Effects of Ca++ and Prostaglandin E1 on Vasopressin Activation of Renal Adenyl Cyclase

Fumiaki Marumo 1,2,3, Isidore S Edelman 1,2,3
PMCID: PMC442060  PMID: 4329002

Abstract

Adenyl cyclase activity was assayed in crude homogenates of the renal cortex, medulla, and papilla of the golden hamster. The specific activity (moles C-AMP/unit of time per mg protein of tissue) of the enzyme under basal conditions, was greatest in papilla, somewhat lower in medulla, and least in cortex. On an absolute scale, the sensitivity to vasopressin was greater in the medullary and papillary than in the cortical homogenates. In addition, at concentrations of 0.1-1.0 mm, CaCl2 inhibited the enzyme in the order papilla > medulla > cortex. These results imply the existence of distinct differences in the composition of the adenyl cyclase-receptor complex in various parts of the kidney.

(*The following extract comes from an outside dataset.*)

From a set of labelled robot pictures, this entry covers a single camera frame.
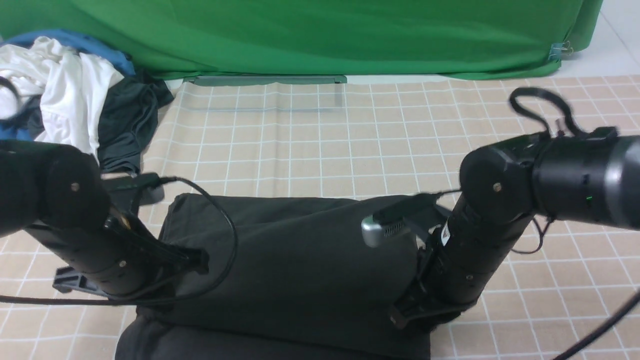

We proposed that Ca++ inhibits the core enzyme directly since at the minimally inhibitory concentration (0.1 mm), CaCl2 reduced to an equivalent extent (a) basal activity, (b) the response to graded doses of vasopressin (0.5 to 50.0 mU/ml) and (c) the response to maximal stimulatory concentrations of NaF (10 mm). Prostaglandin E1 (PGE1 = 10−7m) had no effect on either basal adenyl-cyclase activity or the response to 10 mm NaF in medullary and papillary homogenates. 7-Oxa-13-prostynoic acid (10−4m) similarly had no effect under basal conditions or on stimulation with NaF in medullary homogenates. Both fatty acids, however, inhibited the enzymic response to vasopressin, particularly at low concentrations of the peptide. The straight-chain fatty acid, 11-eicosanoic acid (10−7m), was inactive on basal activity or on the response to vasopressin. The possibility that PGE1 modifies the coupling mechanism between the core enzyme and the hormone-specific receptor is discussed.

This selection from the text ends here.